J’approuve, en revanche, la proposition tendant à permettre aux collectivités territoriales de donner un avis sur les propositions de défiscalisation préalablement à leur réalisation. Je veux tout de même rappeler que j’avais déposé un amendement en ce sens, en 2003, lequel avait reçu un avis défavorable de la commission des Finances au motif que, je cite, « l’on se heurterait au secret fiscal dont relève les dossiers d’agrément ». Faut-il en déduire que certains amendements aujourd’hui rejetés deviendront des propositions de la commission dans quelques années ?...

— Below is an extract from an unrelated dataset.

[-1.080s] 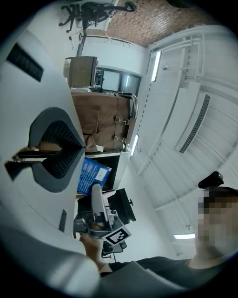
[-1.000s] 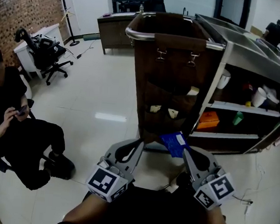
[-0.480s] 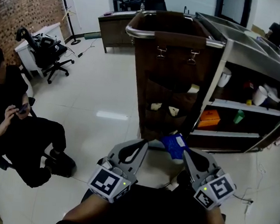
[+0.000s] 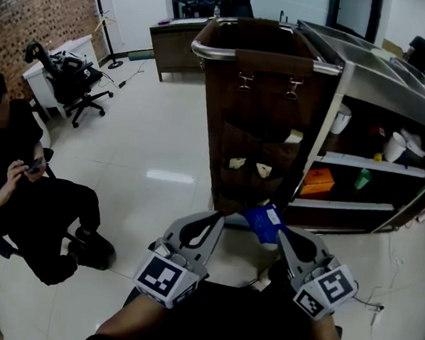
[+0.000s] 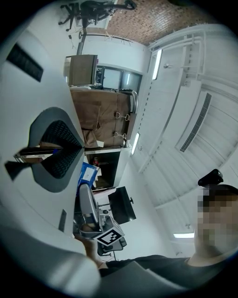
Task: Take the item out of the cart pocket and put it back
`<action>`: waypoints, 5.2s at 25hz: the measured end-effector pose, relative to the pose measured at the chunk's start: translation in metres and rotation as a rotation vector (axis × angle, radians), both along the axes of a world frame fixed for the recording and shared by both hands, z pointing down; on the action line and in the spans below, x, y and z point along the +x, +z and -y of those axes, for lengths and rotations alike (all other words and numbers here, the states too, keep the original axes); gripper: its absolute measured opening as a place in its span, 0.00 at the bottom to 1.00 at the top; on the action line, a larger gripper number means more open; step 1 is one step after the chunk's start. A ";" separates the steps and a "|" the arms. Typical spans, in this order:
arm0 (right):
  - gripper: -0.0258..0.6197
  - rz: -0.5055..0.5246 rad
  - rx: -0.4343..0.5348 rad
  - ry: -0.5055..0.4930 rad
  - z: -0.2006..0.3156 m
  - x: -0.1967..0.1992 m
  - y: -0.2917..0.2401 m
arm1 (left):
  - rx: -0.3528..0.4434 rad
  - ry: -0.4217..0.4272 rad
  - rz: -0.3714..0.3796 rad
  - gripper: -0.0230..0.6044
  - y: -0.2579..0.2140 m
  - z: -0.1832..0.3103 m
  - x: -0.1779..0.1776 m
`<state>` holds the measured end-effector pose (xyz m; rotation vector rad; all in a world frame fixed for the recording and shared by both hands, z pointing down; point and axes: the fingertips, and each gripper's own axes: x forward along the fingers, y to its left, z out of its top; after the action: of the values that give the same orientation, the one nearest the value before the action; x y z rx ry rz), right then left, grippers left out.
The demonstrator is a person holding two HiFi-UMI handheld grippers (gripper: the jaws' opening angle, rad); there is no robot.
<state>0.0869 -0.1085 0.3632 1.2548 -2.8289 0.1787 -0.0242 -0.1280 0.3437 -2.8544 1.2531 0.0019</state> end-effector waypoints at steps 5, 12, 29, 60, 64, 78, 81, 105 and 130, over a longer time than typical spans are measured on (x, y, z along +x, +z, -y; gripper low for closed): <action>0.06 0.003 -0.004 -0.001 0.002 -0.001 0.002 | -0.031 0.007 -0.020 0.04 0.002 0.001 0.000; 0.06 0.005 -0.009 0.001 0.003 -0.002 0.003 | -0.035 0.021 -0.011 0.04 0.004 -0.001 0.002; 0.06 0.018 -0.018 -0.012 0.004 -0.003 0.003 | -0.011 0.000 -0.003 0.04 0.004 0.005 -0.003; 0.06 -0.101 0.343 0.018 0.156 -0.047 -0.157 | 0.047 -0.011 -0.001 0.04 -0.025 0.070 -0.008; 0.06 -0.137 0.329 0.013 0.180 -0.056 -0.151 | 0.035 -0.017 -0.009 0.04 -0.021 0.074 -0.012; 0.06 -0.293 0.168 0.010 0.225 -0.073 -0.080 | 0.009 -0.003 -0.027 0.04 -0.015 0.074 -0.010; 0.06 -0.302 0.151 -0.001 0.230 -0.079 -0.073 | -0.033 0.002 -0.038 0.04 -0.010 0.070 -0.011; 0.19 -0.325 0.212 0.011 0.220 -0.076 -0.081 | -0.026 0.016 -0.051 0.04 -0.013 0.057 -0.005; 0.04 0.011 0.337 -0.025 0.073 -0.025 -0.168 | 0.004 0.017 -0.059 0.04 -0.019 0.029 -0.006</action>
<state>0.0617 -0.1813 0.1949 1.2697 -2.9702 -0.3067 -0.0300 -0.1570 0.3243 -2.8812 1.2372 0.0896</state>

Pour l’heure, en tout cas, les rejets sont nombreux - et pas seulement au titre de l’article 40 - et force est de constater que la commission des Finances ne laisse que peu de possibilités d’améliorer le texte par des amendements parlementaires.



C’est dire que l’amélioration du texte dépendra essentiellement de vous, Madame et Monsieur les ministres, et j’espère que vous aurez à cœur de reprendre certains amendements rejetés par la commission des Finances.

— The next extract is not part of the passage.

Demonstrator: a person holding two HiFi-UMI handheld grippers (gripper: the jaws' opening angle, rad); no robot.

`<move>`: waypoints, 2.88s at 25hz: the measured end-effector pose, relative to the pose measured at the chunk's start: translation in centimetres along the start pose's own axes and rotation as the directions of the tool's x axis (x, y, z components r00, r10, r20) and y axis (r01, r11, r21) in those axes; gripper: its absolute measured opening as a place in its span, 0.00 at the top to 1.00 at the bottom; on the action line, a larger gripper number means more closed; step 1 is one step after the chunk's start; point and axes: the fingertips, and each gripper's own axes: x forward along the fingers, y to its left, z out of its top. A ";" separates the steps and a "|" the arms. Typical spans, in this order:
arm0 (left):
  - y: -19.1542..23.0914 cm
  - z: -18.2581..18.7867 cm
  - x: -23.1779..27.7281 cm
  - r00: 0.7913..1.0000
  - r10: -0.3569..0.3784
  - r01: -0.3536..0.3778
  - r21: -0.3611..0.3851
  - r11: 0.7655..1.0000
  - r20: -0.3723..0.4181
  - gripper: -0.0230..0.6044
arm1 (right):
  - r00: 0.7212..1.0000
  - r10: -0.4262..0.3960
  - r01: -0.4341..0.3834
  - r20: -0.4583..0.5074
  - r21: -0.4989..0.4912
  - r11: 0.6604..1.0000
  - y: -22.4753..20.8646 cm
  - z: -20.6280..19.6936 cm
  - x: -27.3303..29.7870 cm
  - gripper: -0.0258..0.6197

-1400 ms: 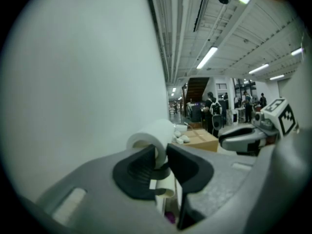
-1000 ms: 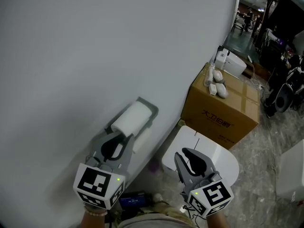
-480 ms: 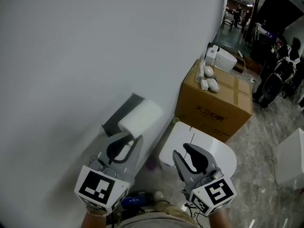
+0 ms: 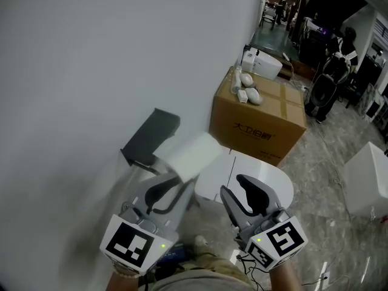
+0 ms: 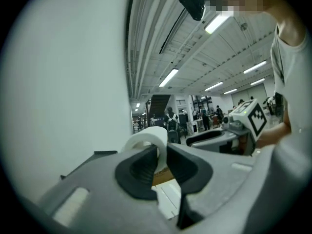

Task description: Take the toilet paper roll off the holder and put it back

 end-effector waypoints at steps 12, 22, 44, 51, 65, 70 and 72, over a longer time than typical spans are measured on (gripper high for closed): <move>-5.8 -3.0 -1.3 0.987 -0.158 0.158 -0.042 0.987 -0.011 0.88 | 0.999 -0.044 0.045 -0.008 0.009 0.999 1.3 -1.5 -4.3 0.66; -10.4 -5.6 -3.0 0.958 -0.283 0.282 -0.030 0.959 -0.040 0.88 | 0.996 -0.013 0.011 -0.089 -0.023 1.000 3.2 -4.7 -6.6 0.65; -11.8 -5.5 -6.2 0.945 -0.325 0.324 -0.043 0.945 -0.021 0.88 | 0.998 0.055 -0.054 -0.038 0.038 0.998 5.9 -4.4 -8.4 0.66; -11.1 -5.3 -6.6 0.954 -0.299 0.298 -0.039 0.954 -0.021 0.88 | 0.997 0.066 -0.065 -0.042 0.031 0.997 6.4 -4.0 -7.7 0.66; -6.9 -4.7 -5.1 0.975 -0.219 0.218 -0.040 0.975 -0.035 0.87 | 0.992 0.122 -0.122 -0.038 0.022 0.992 5.3 -2.9 -3.1 0.66; -5.0 -4.1 -4.1 0.983 -0.180 0.178 -0.040 0.983 -0.034 0.87 | 0.988 0.154 -0.154 -0.032 0.014 0.988 4.5 -2.1 -0.9 0.66; -4.0 -4.0 -3.6 0.986 -0.164 0.163 -0.039 0.986 -0.034 0.87 | 0.986 0.167 -0.167 -0.030 0.009 0.986 4.1 -1.9 0.1 0.66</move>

Je veux tout particulièrement attirer votre attention sur l’amendement qui tend à la création d’une allocation d’autonomie et de parcours vers l’emploi destinée aux jeunes de 18 à 25 ans en situation de chômage, dès lors qu’ils s’inscrivent dans un organisme de formation ; destinée également aux étudiants en complément de leur bourse.

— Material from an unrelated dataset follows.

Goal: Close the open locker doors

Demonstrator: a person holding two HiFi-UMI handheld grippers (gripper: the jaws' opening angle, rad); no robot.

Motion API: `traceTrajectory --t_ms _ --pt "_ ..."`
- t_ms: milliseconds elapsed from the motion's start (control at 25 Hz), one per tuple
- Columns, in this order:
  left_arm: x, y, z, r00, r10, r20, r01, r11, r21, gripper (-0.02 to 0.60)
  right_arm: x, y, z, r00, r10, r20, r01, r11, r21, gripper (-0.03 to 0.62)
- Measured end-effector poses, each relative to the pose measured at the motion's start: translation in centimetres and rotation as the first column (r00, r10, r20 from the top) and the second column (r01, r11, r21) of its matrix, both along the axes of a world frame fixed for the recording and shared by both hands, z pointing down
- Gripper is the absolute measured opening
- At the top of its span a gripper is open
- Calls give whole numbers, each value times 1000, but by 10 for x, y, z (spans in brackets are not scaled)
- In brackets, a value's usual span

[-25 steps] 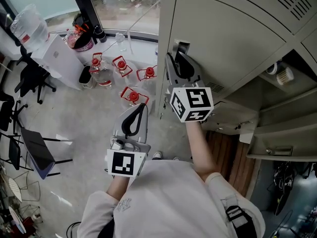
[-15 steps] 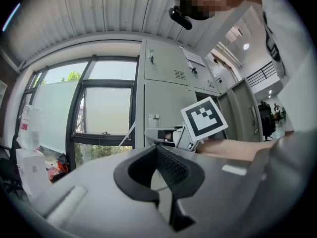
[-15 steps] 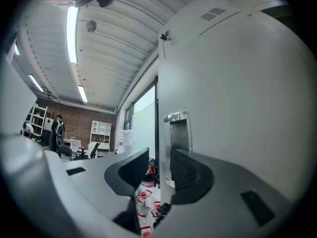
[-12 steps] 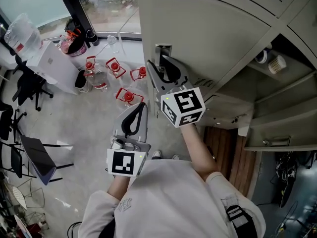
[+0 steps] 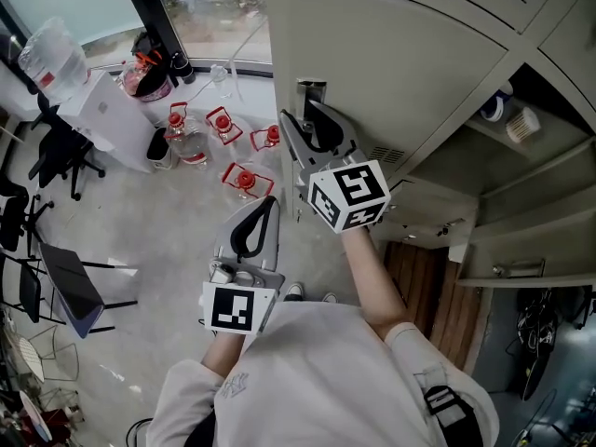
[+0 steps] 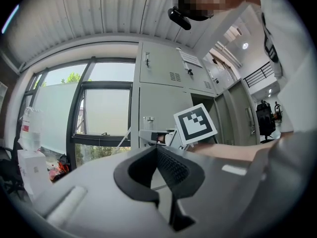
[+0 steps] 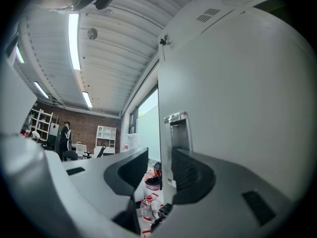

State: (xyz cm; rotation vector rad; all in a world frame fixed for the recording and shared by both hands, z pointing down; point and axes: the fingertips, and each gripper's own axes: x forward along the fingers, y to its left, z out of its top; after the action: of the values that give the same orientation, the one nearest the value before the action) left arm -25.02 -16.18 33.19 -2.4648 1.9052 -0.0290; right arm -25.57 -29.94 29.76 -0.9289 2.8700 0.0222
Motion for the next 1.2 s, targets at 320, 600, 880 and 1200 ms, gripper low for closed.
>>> traceTrajectory --t_ms 320,600,880,1200 --pt "3 -3 0 1000 14 -6 -14 1000 3 8 3 11 2 995 -48 -85 49 999 8 115" --pt "4 -7 3 999 29 -15 -29 1000 0 8 5 15 2 989 -40 -145 26 995 -92 115" --pt "2 -13 8 999 42 -26 -42 999 -12 8 36 10 25 998 16 56 -7 987 -162 115" --pt "8 -19 9 997 72 -34 -72 997 -10 8 45 -6 25 998 67 13 -64 989 -135 115"
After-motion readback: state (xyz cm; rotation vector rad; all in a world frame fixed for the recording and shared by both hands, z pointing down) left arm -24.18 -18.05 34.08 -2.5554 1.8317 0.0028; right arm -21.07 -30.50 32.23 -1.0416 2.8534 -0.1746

Il s’agit là d’une revendication particulièrement mise en avant dans le cadre des récents mouvements sociaux. 



Je ne peux évidemment pas, dans le temps qui me reste, évoquer les différents points sur lesquels le projet de loi mérite d’être amendé et complété, s’agissant notamment : du forfait charge logement ; de l’étalement des dettes fiscales et sociales pour aider, dans le contexte actuel, les petites entreprises en difficulté ; de la gestion de la zone des cinquante pas géométriques ; ou encore de la reconnaissance du fait syndical local Outre-mer.



Je tiens cependant, avant de terminer, à déplorer l’absence d’un chapitre réservé au renforcement des ressources des collectivités territoriales d’outre-mer. Des collectivités qui interviennent, beaucoup plus encore que leurs homologues de l’hexagone, tant dans le financement de l’investissement public que dans la réponse à une demande sociale particulièrement importante. Des collectivités qui pâtissent, dans des proportions autrement plus pénalisantes, de l’insuffisante compensation des ressources transférées par l’Etat.





En conclusion, 



L’actuel projet de loi comporte, certes, quelques avancées, mais qui n’en font toujours pas le grand projet « pour le développement économique et la promotion de l’excellence outre-mer » que l’on avait annoncé il y a près de deux ans !



Mais, ce qui est plus grave, c’est qu’il apparaît comme déconnecté des événements que nous sommes en train de vivre dans les DOM.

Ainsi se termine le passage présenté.